Les petits emplois et l'avenir du système de retraite. Le miracle économique du paradis néolibéral espagnol aurait comme effets collatéraux l'augmentation démesurée du travail précaire en Espagne (plus de 6 millions de personnes), la disparition du mythe de l'emploi à vie (90% de taux d'embauches partielles) et la perte progressive du pouvoir d'achat des salariés et des retraités. En outre, l'Institut national de la statistique (INE) prévoit que le pays perdra un million d'habitants au cours de la prochaine décennie, une tendance qui s'aggravera à mesure que la génération du baby-boom commencera à mourir, dessinant un scénario dans lequel le «taux de dépendance» selon l'INE, augmentera de 57%, il y aura donc six inactifs, qu'ils soient retraités, chômeurs ou étudiants pour chaque actif. Par conséquent, après l'épuisement de la soi-disant «tirelire des pensions», il est urgent de cristalliser un nouveau Pacte de Tolède concernant un dispositif central du Système de retraite en Espagne entre le gouvernement, l'opposition, le patronat et les syndicats pour s'entendre sur l'aide minimale, les sources de financement et le calendrier d'application de ce pacte avec l'objectif sans équivoque d'éviter l'effondrement de la Sécurité sociale dans un avenir proche.
Exode des cerveaux. Depuis 2009, les coupes dans la recherche, le développement et l'innovation (R&D&I) s'élèvent à 40% avec un investissement de 1,33% du PIB et de plus en plus loin de la moyenne de l'UE de 2%, ce qui aura comme effets collatéraux la réduction drastique des bourses pour les chercheurs et l'étouffement par la réduction économique de multiples projets scientifiques et technologiques. Ainsi, selon une étude réalisée par la FENAC (Fédération nationale des associations de conseil), depuis 2008 plus de 800.000 jeunes ont quitté l'Espagne (la majorité de jeunes universitaires à la recherche d'un premier emploi), avec qui le fiasco d'investissement d'un Etat qui, après avoir dépensé environ 5.000€ pour la formation de chaque diplômé (les étudiants ne paient que 20 % du coût réel de l'inscription), assiste impuissant à l'irrésistible hémorragie de la fuite des cerveaux.
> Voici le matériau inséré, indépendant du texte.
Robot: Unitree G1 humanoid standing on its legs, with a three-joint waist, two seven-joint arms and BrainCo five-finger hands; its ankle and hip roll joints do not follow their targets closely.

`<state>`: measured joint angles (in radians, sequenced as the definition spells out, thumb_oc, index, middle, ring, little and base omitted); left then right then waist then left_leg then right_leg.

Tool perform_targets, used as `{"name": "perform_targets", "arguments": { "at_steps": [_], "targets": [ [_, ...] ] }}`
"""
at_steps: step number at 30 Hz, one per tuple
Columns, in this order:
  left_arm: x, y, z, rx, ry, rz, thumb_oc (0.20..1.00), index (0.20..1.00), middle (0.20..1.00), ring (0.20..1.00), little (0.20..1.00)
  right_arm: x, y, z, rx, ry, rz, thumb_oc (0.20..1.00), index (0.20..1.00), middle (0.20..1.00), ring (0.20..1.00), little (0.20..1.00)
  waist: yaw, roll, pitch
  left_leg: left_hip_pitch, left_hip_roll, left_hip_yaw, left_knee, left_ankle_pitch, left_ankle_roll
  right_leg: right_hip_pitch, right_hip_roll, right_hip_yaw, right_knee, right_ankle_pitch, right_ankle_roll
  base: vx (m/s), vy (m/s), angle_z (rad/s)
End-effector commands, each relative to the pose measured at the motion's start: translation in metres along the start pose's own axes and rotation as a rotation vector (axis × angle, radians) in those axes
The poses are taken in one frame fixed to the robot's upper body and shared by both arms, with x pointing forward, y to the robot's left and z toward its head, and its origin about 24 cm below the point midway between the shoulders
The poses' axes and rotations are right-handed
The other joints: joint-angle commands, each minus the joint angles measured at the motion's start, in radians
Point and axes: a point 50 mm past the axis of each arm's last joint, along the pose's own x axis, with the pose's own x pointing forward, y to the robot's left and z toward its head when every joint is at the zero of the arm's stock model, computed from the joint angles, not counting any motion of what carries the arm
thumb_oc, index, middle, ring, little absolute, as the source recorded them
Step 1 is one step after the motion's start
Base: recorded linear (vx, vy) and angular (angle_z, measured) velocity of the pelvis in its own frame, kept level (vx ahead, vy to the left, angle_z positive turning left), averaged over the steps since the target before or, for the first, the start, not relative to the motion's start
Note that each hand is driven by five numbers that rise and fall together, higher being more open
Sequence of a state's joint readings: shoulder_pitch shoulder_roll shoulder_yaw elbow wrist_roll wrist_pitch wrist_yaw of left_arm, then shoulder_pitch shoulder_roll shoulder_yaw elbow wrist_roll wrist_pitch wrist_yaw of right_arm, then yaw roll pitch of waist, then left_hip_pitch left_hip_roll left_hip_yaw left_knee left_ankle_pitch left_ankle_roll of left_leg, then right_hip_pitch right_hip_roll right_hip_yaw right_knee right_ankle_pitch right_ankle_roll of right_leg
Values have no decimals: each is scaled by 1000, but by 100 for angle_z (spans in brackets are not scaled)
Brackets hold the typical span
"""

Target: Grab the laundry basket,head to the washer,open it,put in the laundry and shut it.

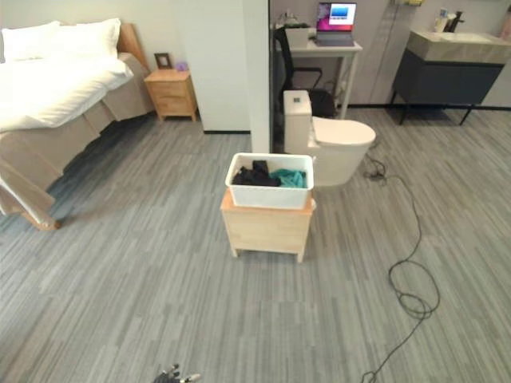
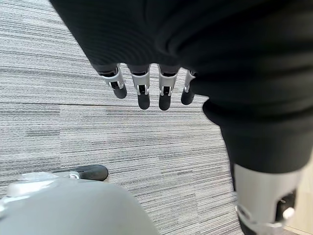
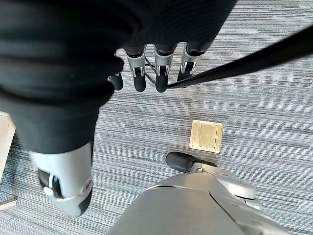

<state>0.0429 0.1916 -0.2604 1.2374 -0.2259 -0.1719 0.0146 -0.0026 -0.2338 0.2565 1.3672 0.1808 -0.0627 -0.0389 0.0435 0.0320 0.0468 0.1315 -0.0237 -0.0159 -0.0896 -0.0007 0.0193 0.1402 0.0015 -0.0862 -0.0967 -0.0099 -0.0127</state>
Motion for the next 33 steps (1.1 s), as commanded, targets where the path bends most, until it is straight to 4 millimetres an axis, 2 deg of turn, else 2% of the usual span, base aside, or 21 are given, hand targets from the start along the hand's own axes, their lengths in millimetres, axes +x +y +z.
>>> {"name": "perform_targets", "arguments": {
  "at_steps": [1, 10, 33],
  "targets": [
    [3, 4, 8, 7, -13, 1, 1000, 1000, 1000, 1000, 1000, 0, -9, -5, -16, 43, -18, 1000, 1000, 1000, 1000, 1000, 11, -40, -15, -17, 39, -54, 2, -100, -22, -9, -113, 22, 9, -7, 96, 0, 0, 0],
    [3, 7, 7, -21, -6, 12, 1000, 1000, 1000, 1000, 1000, -1, -13, -10, -15, 62, -27, 1000, 1000, 1000, 1000, 1000, 8, -43, -13, -13, 44, -50, 2, -101, -23, -6, -109, 26, 9, -9, 95, 0, 0, 0],
    [2, 13, 5, -60, -3, 34, 1000, 1000, 1000, 1000, 1000, -1, -17, -8, 53, 49, -40, 1000, 1000, 1000, 1000, 1000, 13, -45, -6, -1, 65, -48, 2, -99, -35, 4, -93, 31, 9, -20, 85, 5, -13, -1]
  ]
}}
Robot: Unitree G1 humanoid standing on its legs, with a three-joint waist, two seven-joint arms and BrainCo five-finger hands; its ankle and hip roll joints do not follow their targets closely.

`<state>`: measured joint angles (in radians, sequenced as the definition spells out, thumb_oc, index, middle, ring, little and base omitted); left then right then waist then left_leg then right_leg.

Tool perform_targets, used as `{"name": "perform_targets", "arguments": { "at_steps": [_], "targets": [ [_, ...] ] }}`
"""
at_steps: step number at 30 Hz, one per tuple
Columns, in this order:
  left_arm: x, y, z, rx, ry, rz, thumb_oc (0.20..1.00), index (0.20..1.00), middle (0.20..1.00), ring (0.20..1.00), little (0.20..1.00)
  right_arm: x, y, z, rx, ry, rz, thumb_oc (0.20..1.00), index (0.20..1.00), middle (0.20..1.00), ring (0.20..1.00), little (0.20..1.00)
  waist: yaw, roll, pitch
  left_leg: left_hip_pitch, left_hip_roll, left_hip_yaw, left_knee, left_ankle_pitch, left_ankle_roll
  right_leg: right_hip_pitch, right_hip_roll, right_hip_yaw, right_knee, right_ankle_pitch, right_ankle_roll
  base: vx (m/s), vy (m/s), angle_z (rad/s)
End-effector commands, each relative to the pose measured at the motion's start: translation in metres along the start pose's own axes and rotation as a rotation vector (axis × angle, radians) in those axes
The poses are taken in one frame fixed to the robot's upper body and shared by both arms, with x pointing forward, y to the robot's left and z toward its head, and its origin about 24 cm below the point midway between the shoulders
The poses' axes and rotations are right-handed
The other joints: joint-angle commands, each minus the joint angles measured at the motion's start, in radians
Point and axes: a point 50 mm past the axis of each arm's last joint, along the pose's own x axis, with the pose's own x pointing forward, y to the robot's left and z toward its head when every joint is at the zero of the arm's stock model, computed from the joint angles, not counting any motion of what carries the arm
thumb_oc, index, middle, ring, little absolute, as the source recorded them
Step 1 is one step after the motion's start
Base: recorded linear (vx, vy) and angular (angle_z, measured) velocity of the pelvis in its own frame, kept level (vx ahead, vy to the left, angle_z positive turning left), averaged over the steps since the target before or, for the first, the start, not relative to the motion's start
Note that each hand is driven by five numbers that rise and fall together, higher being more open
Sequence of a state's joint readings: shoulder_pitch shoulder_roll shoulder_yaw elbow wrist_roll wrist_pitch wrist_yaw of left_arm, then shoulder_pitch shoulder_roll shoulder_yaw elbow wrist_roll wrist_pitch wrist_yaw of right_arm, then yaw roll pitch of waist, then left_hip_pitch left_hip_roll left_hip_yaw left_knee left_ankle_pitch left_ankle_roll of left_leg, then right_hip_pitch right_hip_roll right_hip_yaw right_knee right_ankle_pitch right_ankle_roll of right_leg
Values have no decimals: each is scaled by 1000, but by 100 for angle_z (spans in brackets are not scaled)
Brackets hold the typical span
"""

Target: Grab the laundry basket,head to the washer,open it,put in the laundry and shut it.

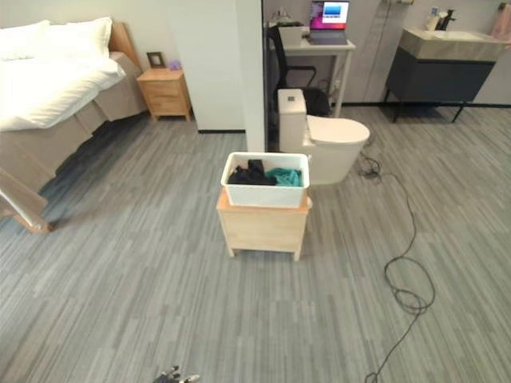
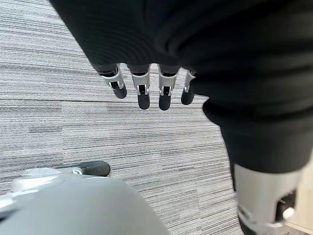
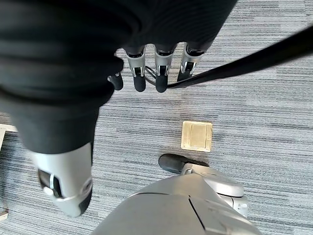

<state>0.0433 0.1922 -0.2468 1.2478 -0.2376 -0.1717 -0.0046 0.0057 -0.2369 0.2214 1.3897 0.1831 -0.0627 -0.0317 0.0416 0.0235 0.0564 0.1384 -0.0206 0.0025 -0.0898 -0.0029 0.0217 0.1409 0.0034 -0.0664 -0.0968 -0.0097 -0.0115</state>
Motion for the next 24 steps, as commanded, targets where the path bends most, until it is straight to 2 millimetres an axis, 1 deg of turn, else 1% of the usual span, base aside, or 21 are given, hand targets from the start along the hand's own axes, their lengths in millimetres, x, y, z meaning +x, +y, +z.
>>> {"name": "perform_targets", "arguments": {
  "at_steps": [1, 2, 4, 5, 7, 9, 10, 11, 12, 13, 14, 15, 16, 17, 18, 19, 20, 21, 22, 23, 24],
  "targets": [
    [2, 12, 8, -40, -14, 44, 1000, 1000, 1000, 1000, 1000, 0, -14, 2, 19, 16, -31, 1000, 1000, 1000, 1000, 1000, 16, -36, -12, -7, 66, -68, 2, -93, -38, 4, -92, 11, 10, -22, 82, 14, -96, 0],
    [3, 13, 10, -45, -21, 46, 1000, 1000, 1000, 1000, 1000, 1, -16, 5, 23, 7, -38, 1000, 1000, 1000, 1000, 1000, 15, -36, -1, -11, 76, -69, 2, -84, -41, 4, -86, 13, 10, -23, 74, 7, -80, 0],
    [3, 14, 12, -47, -26, 49, 1000, 1000, 1000, 1000, 1000, 1, -18, 7, 33, 1, -42, 1000, 1000, 1000, 1000, 1000, 14, -35, 5, -14, 82, -69, 2, -78, -45, 4, -82, 12, 10, -23, 69, -1, -82, -1],
    [4, 14, 15, -51, -34, 51, 1000, 1000, 1000, 1000, 1000, 1, -20, 9, 47, -5, -48, 1000, 1000, 1000, 1000, 1000, 12, -35, 17, -18, 94, -70, 2, -70, -52, -2, -76, 14, 23, -30, 59, -13, -116, 0],
    [5, 16, 20, -55, -51, 52, 1000, 1000, 1000, 1000, 1000, 1, -23, 10, 69, -8, -60, 1000, 1000, 1000, 1000, 1000, 9, -37, 36, -55, 117, -75, 66, -78, -68, -25, -62, 13, 79, -59, 39, -11, -144, 7],
    [5, 16, 24, -54, -63, 49, 1000, 1000, 1000, 1000, 1000, 1, -25, 10, 82, -11, -66, 1000, 1000, 1000, 1000, 1000, 6, -40, 56, -114, 125, -84, 186, -90, -82, -37, -47, 15, 122, -88, 17, 2, -156, 23],
    [6, 17, 28, -64, -76, 50, 1000, 1000, 1000, 1000, 1000, 1, -26, 14, 89, -24, -69, 1000, 1000, 1000, 1000, 1000, 6, -46, 74, -174, 123, -89, 281, -81, -87, -40, -43, 13, 139, -99, 5, -28, -166, 35],
    [6, 17, 32, -69, -87, 50, 1000, 1000, 1000, 1000, 1000, 1, -26, 17, 93, -34, -73, 1000, 1000, 1000, 1000, 1000, 10, -50, 92, -246, 122, -106, 396, -43, -86, -43, -38, 10, 154, -102, -8, -33, -178, 38],
    [6, 17, 35, -92, -104, 55, 1000, 1000, 1000, 1000, 1000, 1, -27, 23, 89, -60, -77, 1000, 1000, 1000, 1000, 1000, 24, -54, 119, -306, 100, -131, 513, 4, -63, -40, -30, 19, 165, -104, -20, 44, -168, 23],
    [7, 17, 37, -105, -111, 60, 1000, 1000, 1000, 1000, 1000, 1, -27, 30, 76, -81, -78, 1000, 1000, 1000, 1000, 1000, 27, -57, 128, -381, 74, -133, 585, -6, -36, -36, -26, 15, 162, -123, -22, 123, -105, -1],
    [7, 17, 38, -116, -119, 63, 1000, 1000, 1000, 1000, 1000, 1, -29, 36, 70, -95, -82, 1000, 1000, 1000, 1000, 1000, 39, -60, 129, -425, 52, -116, 562, -15, -29, -28, -27, 18, 152, -128, -20, 125, -35, -13],
    [7, 17, 38, -116, -119, 63, 1000, 1000, 1000, 1000, 1000, 1, -29, 35, 70, -95, -82, 1000, 1000, 1000, 1000, 1000, 40, -59, 129, -425, 52, -115, 566, -18, -27, -26, -28, 19, 152, -129, -19, 156, 31, -2],
    [6, 17, 38, -137, -125, 64, 1000, 1000, 1000, 1000, 1000, 1, -30, 39, 68, -107, -87, 1000, 1000, 1000, 1000, 1000, 55, -58, 125, -452, 31, -104, 508, -28, -27, -14, -24, 22, 138, -135, -14, 311, 124, -5],
    [6, 17, 37, -150, -131, 64, 1000, 1000, 1000, 1000, 1000, 1, -30, 49, 63, -139, -83, 1000, 1000, 1000, 1000, 1000, 79, -48, 118, -442, 34, -97, 340, 22, -43, 19, -13, 33, 114, -154, -4, 404, 159, -2],
    [6, 17, 38, -149, -138, 67, 1000, 1000, 1000, 1000, 1000, 1, -29, 53, 67, -154, -87, 1000, 1000, 1000, 1000, 1000, 86, -48, 117, -473, 40, -79, 265, 42, -51, 35, -10, 32, 102, -167, -3, 321, 133, -20],
    [6, 17, 38, -149, -138, 67, 1000, 1000, 1000, 1000, 1000, 1, -29, 53, 67, -154, -86, 1000, 1000, 1000, 1000, 1000, 87, -52, 120, -466, 38, -77, 259, 44, -50, 40, -14, 33, 101, -169, -2, 324, 162, -15],
    [6, 18, 41, -152, -153, 73, 1000, 1000, 1000, 1000, 1000, 1, -29, 61, 88, -176, -89, 1000, 1000, 1000, 1000, 1000, 107, -50, 114, -511, 39, -43, 176, 63, -53, 83, -16, 41, 74, -185, 5, 230, 123, -25],
    [6, 18, 41, -152, -153, 73, 1000, 1000, 1000, 1000, 1000, 1, -29, 60, 88, -176, -89, 1000, 1000, 1000, 1000, 1000, 108, -51, 115, -509, 38, -42, 175, 63, -53, 84, -18, 42, 74, -186, 5, 523, 300, -31],
    [4, 22, 34, -156, -132, 85, 1000, 1000, 1000, 1000, 1000, 1, -23, 59, 76, -173, -71, 1000, 1000, 1000, 1000, 1000, 128, -55, 83, -476, 43, -54, 169, 86, -47, 119, -34, 53, 86, -206, 24, 507, 295, -44],
    [3, 25, 31, -158, -125, 93, 1000, 1000, 1000, 1000, 1000, 2, -21, 56, 81, -161, -60, 1000, 1000, 1000, 1000, 1000, 141, -70, 67, -494, 22, -70, 215, 83, -35, 127, -60, 50, 118, -211, 40, 752, 451, -51],
    [3, 29, 29, -147, -117, 102, 1000, 1000, 1000, 1000, 1000, 2, -18, 50, 85, -144, -47, 1000, 1000, 1000, 1000, 1000, 145, -86, 55, -481, 1, -60, 268, 58, -18, 103, -97, 46, 208, -175, 71, 454, 277, -37]
  ]
}}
Le pays en passe de devenir un pays du tiers-monde. Si l'investissement dans le renseignement continue d'être ignoré, l'Espagne pourrait devenir un pays du tiers-monde dans la prochaine décennie en termes de recherche et d'innovation, condamnée à acheter des brevets étrangers et à produire des produits de basse technologie qui nécessitent une main-d'œuvre peu ou pas qualifiée et facilement exploitable. C'est ce qui risque de se produire si l'Espagne continue de concurrencer dans un grand nombre de secteurs les économies de référence en ayant des coûts de main-d'œuvre compétitifs. Le défi de la qualité de ses produits et le fait qu'elle ne soit pas bien positionnée sur les marchés émergents seraient le talon d'Achille de ses exportations.